Image | Jason Mrachina

In 21st-century society being connected has become an indispensable requirement for integration. Mobile transformation, or everything that connectivity, apps and networks can do to improve citizens’ lives, has spread to every field, to varying degrees.  The most traditional ones, like Health and Education, are forced to overhaul their entire paradigms in order to adapt to digital technologies, which, if well regulated, can yield serious benefits.

Sport is not immune from this mobile transformation. With millions of followers and users around the world, both sport practice and sport understood as entertainment offer endless possibilities for companies, organisations and individuals to explore and take advantage of all the opportunities it entails.

On the occasion of the 63rd edition of the Barcelona Open Banc Sabadell Conde de Godó tennis tournament, IESE Business School organised the prestigious conference “Sport Business Management,” which, now in its 9th year, drew renowned professionals from the world of sport. “Innovation in the organisation of sport events,” “Tennis and the television of the future” and “The future of basketball in Europe” were some of the talks given. Oscar Pallarols, director of the Mobile World Capital Barcelona Foundation’s Smart Living programme, also participated in the event, addressing “The mobile transformation in sport” and analysing the types of mobile opportunities existing in the sphere of sport.

The extension of mobile devices into people’s daily lives has had many effects, above all the generation of bidirectional communications between companies and users. Previously passive elements have now become active, generating offerings intended to deliver value to users, who, in turn, have taken on special importance when it comes to establishing communication strategies. It is now the user who decides what experience he wants to have, in just seconds proclaiming himself a spokesman for that experience on the Web, forcing companies to react quickly.

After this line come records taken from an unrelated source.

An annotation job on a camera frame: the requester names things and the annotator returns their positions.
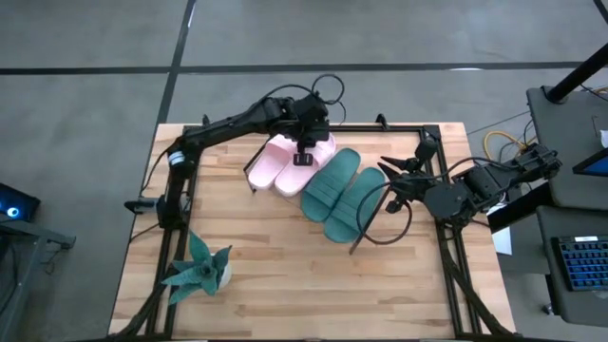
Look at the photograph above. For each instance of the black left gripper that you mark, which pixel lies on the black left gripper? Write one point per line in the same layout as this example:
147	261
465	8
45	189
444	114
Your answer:
309	130

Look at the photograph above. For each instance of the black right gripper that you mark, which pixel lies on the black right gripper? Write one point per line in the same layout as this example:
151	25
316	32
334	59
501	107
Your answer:
411	185

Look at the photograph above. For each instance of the pink foam slide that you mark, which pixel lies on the pink foam slide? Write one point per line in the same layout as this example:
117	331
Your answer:
271	161
290	178

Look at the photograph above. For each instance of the green foam slide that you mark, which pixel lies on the green foam slide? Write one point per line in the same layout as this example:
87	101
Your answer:
354	209
328	185

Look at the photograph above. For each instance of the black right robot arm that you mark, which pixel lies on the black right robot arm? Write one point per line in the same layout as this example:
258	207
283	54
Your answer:
446	199

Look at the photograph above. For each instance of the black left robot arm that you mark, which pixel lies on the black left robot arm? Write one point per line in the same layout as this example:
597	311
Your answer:
228	126

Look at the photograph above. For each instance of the white paper sheet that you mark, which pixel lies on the white paper sheet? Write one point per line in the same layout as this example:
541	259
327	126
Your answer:
503	242

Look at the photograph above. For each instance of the green potted plant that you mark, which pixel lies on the green potted plant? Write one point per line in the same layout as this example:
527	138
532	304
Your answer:
202	273

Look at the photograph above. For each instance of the grey side table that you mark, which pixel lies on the grey side table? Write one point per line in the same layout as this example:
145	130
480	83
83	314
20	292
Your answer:
570	133

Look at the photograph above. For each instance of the tablet with blue screen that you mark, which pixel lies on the tablet with blue screen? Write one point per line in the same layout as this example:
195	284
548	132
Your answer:
596	166

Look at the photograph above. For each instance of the black pole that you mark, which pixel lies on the black pole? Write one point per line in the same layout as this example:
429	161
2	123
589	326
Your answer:
579	71

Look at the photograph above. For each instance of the black keyboard with blue keys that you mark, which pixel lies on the black keyboard with blue keys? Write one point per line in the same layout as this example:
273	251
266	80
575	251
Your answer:
584	261

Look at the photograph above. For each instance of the grey metal stand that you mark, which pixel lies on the grey metal stand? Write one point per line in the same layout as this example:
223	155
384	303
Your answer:
28	233

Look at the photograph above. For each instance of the black device with blue light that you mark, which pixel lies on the black device with blue light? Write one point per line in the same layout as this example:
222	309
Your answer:
19	202

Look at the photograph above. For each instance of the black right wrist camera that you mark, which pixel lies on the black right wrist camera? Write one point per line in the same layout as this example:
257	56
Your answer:
426	148

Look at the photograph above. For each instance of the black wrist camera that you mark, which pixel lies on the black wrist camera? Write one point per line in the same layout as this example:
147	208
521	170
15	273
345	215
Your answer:
316	104
426	148

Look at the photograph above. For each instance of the black table frame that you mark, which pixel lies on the black table frame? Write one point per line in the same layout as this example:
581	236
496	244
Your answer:
380	128

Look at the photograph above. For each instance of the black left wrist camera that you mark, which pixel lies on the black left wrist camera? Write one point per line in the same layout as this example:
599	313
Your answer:
316	104

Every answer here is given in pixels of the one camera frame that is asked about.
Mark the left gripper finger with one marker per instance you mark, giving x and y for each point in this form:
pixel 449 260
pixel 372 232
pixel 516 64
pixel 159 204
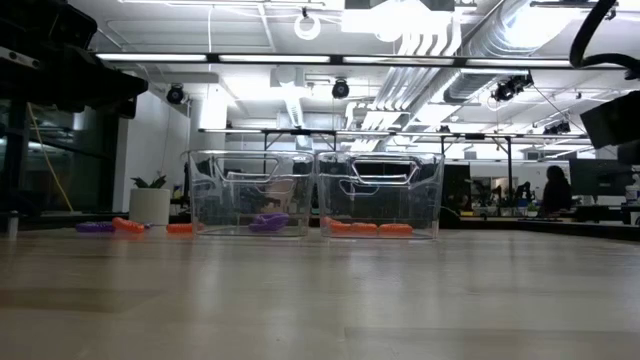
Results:
pixel 110 92

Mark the white plant pot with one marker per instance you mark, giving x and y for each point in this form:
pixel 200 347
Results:
pixel 150 207

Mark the clear plastic bin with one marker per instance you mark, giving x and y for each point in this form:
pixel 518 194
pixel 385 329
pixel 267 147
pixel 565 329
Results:
pixel 425 200
pixel 225 200

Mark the person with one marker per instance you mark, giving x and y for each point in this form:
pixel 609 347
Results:
pixel 556 195

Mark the black computer monitor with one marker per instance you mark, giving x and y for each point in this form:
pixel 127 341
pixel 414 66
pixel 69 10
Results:
pixel 600 176

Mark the black ceiling camera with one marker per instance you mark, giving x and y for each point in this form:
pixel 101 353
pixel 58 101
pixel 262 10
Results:
pixel 510 87
pixel 175 94
pixel 340 89

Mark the silver ventilation duct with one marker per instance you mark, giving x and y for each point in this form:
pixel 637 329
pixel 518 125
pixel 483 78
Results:
pixel 500 30

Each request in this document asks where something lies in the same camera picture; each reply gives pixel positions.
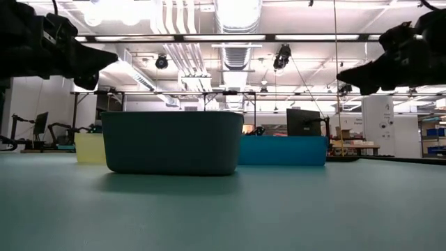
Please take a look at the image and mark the silver ventilation duct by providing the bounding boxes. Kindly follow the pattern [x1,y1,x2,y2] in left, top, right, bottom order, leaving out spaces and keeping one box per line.
[213,0,263,71]

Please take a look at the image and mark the black background table frame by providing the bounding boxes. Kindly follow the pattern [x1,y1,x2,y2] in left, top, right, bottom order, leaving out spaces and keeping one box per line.
[70,90,258,130]

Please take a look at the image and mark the shelf with blue bins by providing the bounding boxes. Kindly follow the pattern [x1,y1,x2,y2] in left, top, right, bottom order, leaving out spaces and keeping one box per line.
[419,116,446,158]

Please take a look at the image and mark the black computer monitor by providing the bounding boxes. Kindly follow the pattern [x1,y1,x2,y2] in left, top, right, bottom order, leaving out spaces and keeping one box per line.
[286,108,322,137]

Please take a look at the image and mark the grey plastic bin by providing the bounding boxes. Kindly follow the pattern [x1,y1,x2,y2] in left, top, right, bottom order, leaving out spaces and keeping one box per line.
[100,111,245,176]

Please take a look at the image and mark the cardboard box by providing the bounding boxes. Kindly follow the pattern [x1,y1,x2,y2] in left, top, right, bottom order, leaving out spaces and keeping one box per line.
[335,126,353,140]

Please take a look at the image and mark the blue plastic bin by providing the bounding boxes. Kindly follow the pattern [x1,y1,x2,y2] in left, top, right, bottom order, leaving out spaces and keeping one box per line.
[238,135,329,167]

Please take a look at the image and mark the yellow-green plastic bin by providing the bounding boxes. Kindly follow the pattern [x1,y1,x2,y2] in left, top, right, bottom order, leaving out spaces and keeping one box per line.
[74,132,107,164]

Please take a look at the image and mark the black ceiling camera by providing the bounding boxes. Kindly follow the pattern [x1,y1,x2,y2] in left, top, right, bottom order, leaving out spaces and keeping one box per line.
[155,54,169,70]
[272,43,293,71]

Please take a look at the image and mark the hanging yellow cord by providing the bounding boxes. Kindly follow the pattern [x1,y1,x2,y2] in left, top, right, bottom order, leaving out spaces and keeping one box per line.
[332,0,345,157]

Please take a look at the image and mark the overhead black light bar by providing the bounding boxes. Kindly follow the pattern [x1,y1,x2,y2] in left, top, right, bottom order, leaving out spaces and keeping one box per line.
[75,33,384,44]

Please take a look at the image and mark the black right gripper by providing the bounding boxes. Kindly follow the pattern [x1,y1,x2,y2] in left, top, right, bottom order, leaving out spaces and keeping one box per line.
[336,21,446,96]

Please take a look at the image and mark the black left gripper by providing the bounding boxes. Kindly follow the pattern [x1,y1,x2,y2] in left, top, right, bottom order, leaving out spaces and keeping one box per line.
[0,13,119,91]

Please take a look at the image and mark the white round pillar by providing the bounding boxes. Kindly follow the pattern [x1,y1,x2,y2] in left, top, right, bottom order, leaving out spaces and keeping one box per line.
[361,95,396,158]

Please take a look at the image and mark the wooden background table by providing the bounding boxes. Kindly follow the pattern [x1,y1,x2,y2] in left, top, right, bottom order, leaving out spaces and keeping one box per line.
[329,137,381,157]

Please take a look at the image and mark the teal table mat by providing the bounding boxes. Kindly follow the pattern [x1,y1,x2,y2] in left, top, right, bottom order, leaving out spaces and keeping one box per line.
[0,152,446,251]

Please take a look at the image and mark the small black background monitor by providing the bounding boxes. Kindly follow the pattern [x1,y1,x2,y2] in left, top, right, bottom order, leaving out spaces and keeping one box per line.
[33,111,49,137]

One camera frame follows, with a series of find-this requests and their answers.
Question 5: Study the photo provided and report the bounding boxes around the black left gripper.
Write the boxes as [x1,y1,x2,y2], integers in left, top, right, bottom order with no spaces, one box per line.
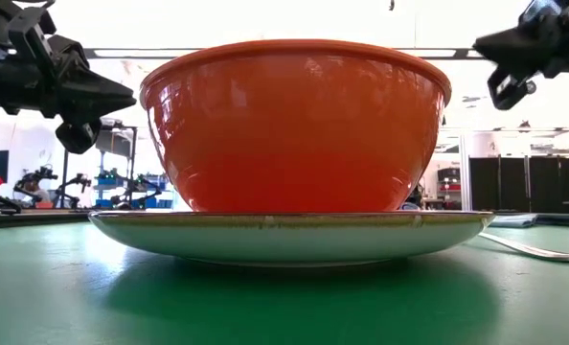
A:
[6,8,138,125]

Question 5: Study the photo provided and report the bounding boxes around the orange glossy bowl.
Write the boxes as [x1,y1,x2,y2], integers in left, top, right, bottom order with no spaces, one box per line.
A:
[139,38,453,214]

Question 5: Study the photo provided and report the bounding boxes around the brown-rimmed ceramic plate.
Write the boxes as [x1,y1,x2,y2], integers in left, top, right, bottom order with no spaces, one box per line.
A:
[87,209,496,268]

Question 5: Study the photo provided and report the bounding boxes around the blue storage bins shelf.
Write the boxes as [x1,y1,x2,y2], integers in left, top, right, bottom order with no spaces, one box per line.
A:
[94,171,174,210]

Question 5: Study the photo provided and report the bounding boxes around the person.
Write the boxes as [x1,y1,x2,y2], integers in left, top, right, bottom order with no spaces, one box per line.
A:
[400,183,427,213]
[23,179,52,205]

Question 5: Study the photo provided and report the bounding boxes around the red and black shelf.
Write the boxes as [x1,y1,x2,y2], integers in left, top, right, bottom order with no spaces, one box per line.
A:
[436,167,462,211]

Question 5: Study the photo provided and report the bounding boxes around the blue folded napkin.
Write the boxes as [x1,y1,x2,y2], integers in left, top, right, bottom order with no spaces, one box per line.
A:
[489,213,538,229]

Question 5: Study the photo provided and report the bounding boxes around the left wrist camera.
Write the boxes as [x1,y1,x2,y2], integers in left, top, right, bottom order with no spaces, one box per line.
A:
[55,119,102,155]

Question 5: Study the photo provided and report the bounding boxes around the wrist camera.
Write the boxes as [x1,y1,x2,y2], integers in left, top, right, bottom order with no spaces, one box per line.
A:
[55,119,102,155]
[487,66,538,112]

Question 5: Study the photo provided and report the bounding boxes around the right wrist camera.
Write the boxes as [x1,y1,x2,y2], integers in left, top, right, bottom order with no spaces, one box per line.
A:
[487,66,538,112]

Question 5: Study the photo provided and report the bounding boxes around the black ceiling light rail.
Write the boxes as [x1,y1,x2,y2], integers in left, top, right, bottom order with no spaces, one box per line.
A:
[82,47,487,60]

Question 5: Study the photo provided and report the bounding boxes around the black metal frame stand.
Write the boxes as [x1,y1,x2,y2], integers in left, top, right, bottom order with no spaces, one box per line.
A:
[60,118,140,210]

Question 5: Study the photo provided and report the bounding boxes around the black partition wall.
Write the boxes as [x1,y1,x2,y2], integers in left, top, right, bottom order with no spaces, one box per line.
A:
[469,154,569,215]

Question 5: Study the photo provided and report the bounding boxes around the white support post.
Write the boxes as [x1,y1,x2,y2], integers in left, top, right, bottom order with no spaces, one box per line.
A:
[459,133,473,213]

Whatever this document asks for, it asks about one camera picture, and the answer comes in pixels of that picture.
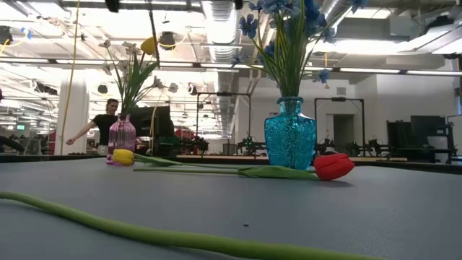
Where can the yellow artificial tulip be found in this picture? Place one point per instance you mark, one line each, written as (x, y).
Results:
(148, 46)
(124, 156)

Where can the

The Internet’s accessibility, the democratisation of information, the impact of the social networks, real-time transactions and the thousands of applications released are the different tools that mobile technology provides connected users, and professionals in the sport sector must ponder how to exploit all those possibilities. According to Oscar Pallarols: “It is necessary to analyse what mobile technologies can be applied to the field of sport and identify those opportunities that offer an attractive return on investment.”

Sony-Smart-Tennis-Sensor1 Image | Nicee

Hence, during his talk Pallarols set forth these three scenarios: 

The venue

The “smart stadium” is the ideal site for mobile transformation. In them mobile devices can help users to enjoy much more entertaining experiences. Not only can they be used as a second screen for the broadcasting of replays and highlights, but can also function to receive all kinds of offers and value-added services: identification for stadium access, ordering food and drink right from one’s seat, entering parking facilities, access to rankings and scores, the virtualization of contents, customer service, participatory processes… the possibilities are many.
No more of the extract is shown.